Our team is designing a current project using electrochromic glass (also known as dynamic or smart glass) for the building’s fenestration. This system can automatically adjust the window’s tint in response to sunlight levels to reduce heat gain as well as increase occupant’s comfort. While this system is a wonderful compromise between building aesthetic and energy efficiency, it’s currently comes at a high price point as it’s just gaining popularity as an emerging technology.
Anderson: We recently designed the fit-out of a technology company’s headquarters in Broomfield, Colo., from an existing approximately 90,000-square–foot shell building that was to be used for either a warehouse tenant or an office tenant. With a 20–foot single-story building height, the first 12 feet of the building was all glass and the full length of the building and also included multiple glass garage doors. The HVAC units serving areas with garage doors were interlocked with the door operation, to disable the units when the doors were open, allowing access to the outdoor spaces. To overcome the air stratification of the high bay spaces and exposed structure, numerous destratification “air pear” fans were provided and controlled to operate when the temperature difference between the ceiling and floor varied more than a few degrees.
CSE: What types of renewable or alternative energy systems have you recently specified to provide power?
Slyziuk: We have specified a solar PV system on the roof of a utility corporate headquarters project we are currently working on. One of the initial challenges we encountered was estimating the building’s energy usage before starting design to estimate the size of solar PV system and meet the owner’s requirement that 30% of the building use solar power. We also needed to verify that enough physical roof space has been allotted. Another challenge was with the tools available online: Our estimated kilowatt size of the solar PV system based on the available roof size was smaller than what our solar PV contractor was able to come up with based on the solar panels available to them.
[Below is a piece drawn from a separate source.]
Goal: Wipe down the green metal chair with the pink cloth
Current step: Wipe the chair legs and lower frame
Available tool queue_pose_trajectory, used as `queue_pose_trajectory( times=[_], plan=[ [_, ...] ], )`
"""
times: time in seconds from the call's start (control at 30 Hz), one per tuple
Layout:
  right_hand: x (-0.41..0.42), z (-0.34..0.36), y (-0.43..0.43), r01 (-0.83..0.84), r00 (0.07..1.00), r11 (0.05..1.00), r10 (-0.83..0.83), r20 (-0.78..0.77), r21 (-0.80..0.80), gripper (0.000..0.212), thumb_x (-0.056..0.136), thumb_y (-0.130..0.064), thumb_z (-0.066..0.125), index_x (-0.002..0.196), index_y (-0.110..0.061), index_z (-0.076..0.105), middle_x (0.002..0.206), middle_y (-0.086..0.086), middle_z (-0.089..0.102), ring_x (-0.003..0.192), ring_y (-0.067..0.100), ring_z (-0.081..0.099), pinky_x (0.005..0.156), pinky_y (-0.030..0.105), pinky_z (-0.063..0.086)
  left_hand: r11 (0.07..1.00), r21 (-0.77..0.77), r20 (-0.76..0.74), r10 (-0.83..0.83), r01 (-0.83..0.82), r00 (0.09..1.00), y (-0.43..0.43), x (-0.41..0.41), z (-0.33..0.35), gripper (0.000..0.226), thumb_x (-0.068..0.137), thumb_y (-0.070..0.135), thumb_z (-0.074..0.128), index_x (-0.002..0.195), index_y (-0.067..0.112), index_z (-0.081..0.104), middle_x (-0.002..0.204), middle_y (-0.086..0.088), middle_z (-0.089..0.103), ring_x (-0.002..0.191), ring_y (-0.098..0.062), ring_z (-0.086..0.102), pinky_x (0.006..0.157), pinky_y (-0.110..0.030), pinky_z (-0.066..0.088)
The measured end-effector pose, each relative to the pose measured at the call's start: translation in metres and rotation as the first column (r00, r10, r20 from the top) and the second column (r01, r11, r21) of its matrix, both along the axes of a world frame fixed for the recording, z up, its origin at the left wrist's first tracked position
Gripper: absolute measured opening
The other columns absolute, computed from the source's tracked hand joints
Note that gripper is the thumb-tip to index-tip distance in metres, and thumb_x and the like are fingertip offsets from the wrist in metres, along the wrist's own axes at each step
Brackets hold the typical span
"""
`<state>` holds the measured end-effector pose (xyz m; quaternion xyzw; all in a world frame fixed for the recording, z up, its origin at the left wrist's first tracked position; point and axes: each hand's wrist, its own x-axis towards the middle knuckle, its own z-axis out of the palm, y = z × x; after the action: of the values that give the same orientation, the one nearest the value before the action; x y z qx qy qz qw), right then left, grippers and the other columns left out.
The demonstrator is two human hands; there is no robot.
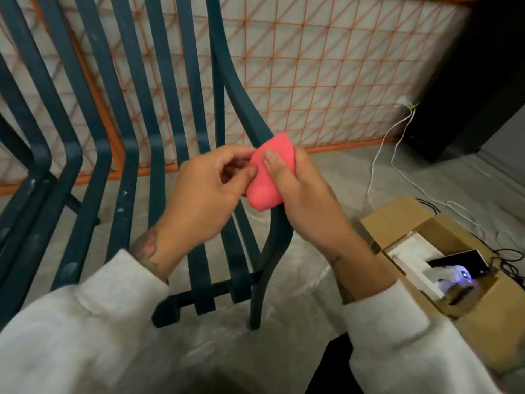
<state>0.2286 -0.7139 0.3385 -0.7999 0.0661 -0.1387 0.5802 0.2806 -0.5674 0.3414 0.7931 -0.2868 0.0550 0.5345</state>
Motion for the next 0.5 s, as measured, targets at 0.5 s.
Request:
queue_pose_trajectory(
  times=[0.5],
  plan=[
    [-0.065, -0.158, 0.002, 0.045, 0.994, 0.965, -0.07, -0.089, -0.26, 0.064, 0.088, -0.081, 0.025, 0.137, -0.041, 0.039, 0.126, -0.018, 0.042, 0.123, 0.008, 0.04, 0.107, 0.046, 0.04, 0.98, 0.19, -0.118, -0.036, 0.059, 0.992, 0.006, -0.052, -0.098, 0.041, 0.09, 0.011, 0.066, 0.124, 0.033, 0.056, 0.112, 0.021, 0.062, 0.099, 0.021, 0.056, 0.094, -0.007, 0.044]
  ],
)
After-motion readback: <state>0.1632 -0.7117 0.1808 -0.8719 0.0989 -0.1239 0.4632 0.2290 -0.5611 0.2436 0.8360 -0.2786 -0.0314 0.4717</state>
Our solution was to re-adjust the electrical system connections (disconnect switches, breakers, etc.) to the actual size of the solar PV system.
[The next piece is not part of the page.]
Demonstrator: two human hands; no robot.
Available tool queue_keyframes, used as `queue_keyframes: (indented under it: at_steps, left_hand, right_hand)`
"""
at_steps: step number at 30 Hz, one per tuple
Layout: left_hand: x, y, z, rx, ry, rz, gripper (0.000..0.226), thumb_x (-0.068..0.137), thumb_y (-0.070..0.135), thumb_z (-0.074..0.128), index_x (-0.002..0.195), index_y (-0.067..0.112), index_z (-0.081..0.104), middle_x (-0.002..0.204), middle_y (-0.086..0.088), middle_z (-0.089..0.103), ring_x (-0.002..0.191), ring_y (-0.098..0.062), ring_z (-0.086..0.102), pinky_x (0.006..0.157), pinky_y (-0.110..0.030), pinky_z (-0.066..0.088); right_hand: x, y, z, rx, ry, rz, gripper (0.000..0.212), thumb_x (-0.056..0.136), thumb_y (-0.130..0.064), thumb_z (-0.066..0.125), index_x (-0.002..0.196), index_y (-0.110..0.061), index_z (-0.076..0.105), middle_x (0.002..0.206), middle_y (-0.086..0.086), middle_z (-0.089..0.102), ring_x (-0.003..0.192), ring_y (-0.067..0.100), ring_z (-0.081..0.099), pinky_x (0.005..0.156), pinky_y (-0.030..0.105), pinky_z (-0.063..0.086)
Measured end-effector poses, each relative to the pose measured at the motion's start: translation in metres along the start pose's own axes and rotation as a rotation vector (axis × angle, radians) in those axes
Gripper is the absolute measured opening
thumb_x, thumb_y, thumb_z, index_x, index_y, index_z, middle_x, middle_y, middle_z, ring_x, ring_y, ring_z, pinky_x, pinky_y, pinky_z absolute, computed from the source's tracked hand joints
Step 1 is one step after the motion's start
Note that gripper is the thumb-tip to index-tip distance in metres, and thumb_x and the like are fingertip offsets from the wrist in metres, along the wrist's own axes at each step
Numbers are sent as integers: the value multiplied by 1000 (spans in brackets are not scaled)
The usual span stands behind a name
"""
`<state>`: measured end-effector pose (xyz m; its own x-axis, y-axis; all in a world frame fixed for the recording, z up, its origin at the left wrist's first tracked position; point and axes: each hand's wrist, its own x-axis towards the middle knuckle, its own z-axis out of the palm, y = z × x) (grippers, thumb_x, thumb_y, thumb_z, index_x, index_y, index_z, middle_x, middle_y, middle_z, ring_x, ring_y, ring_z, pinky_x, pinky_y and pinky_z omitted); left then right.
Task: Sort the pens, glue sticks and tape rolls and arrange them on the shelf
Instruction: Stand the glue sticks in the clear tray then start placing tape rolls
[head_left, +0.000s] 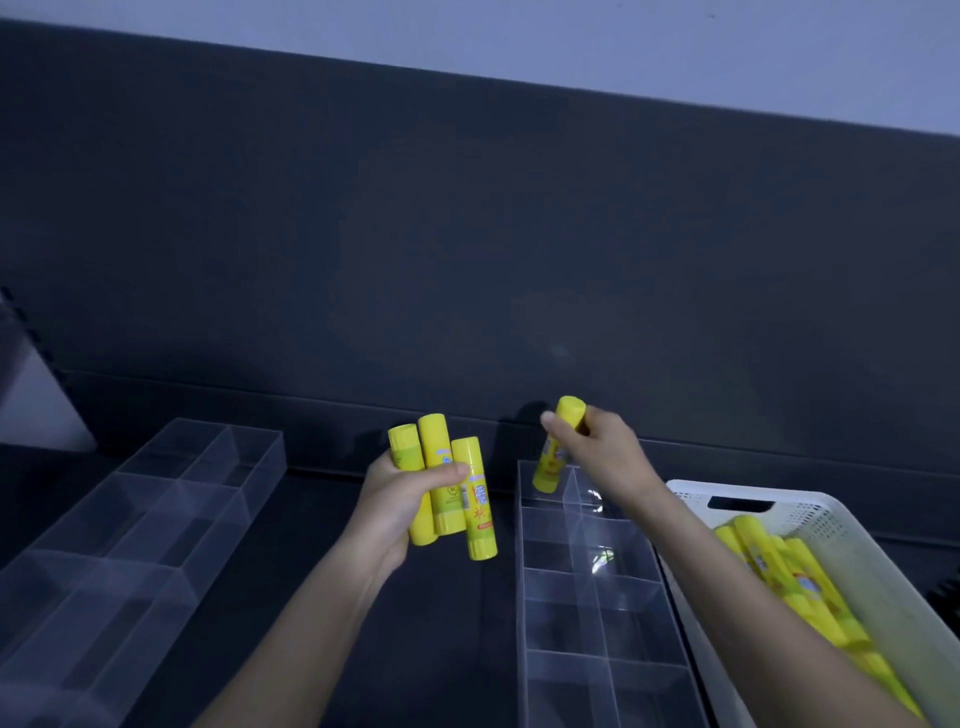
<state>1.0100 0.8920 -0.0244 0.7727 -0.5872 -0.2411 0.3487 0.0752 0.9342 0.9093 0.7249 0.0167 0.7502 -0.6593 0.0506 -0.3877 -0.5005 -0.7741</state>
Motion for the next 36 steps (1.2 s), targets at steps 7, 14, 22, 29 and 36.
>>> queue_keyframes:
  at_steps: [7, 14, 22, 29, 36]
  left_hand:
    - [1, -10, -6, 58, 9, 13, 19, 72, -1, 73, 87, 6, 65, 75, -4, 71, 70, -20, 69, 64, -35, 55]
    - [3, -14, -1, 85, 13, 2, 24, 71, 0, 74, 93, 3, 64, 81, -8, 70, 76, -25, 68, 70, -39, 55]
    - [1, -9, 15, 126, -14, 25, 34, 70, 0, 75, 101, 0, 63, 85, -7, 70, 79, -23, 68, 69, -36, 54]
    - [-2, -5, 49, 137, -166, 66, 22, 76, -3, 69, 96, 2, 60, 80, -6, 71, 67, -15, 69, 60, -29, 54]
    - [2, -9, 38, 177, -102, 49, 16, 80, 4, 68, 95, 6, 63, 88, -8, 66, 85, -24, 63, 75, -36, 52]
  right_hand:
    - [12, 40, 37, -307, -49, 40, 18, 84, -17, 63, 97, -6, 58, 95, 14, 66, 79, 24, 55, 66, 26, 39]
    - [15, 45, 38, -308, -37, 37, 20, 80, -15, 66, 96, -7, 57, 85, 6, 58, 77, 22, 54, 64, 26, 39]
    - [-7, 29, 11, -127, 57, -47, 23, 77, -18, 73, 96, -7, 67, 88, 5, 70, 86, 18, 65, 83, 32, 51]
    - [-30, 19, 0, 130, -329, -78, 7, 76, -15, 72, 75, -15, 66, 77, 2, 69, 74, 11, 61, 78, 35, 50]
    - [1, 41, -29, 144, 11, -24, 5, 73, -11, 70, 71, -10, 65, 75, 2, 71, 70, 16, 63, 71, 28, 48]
CSE: What value-add items are you adding these kinds of facilities to make the buildings perform at a higher and more efficient level?
Anderson: When we designed the new Adams County Human Services Building in Westminster, Colo., the rooftop air handling units included energy recovery wheels and direct and indirect evaporative cooling systems in addition to chilled water and hot water coils. The evaporative cooling media allowed the water-cooled chillers to remain off most of the year, when outside air humidity levels were low. The air handling units brought in 100% fresh outside air during the summer, enhancing the building indoor air quality. Restroom exhaust fans were also located within the air handling unit where feasible, exhausting the air through the energy recovery wheel and re-capturing some of the building heat in lieu of separate exhaust fans.
CSE: How have energy recovery products evolved to better assist in designing these projects?
Anderson: When designed and applied correctly, energy recovery products may allow reductions in HVAC system components such as boilers and chillers, reducing the first costs of a building.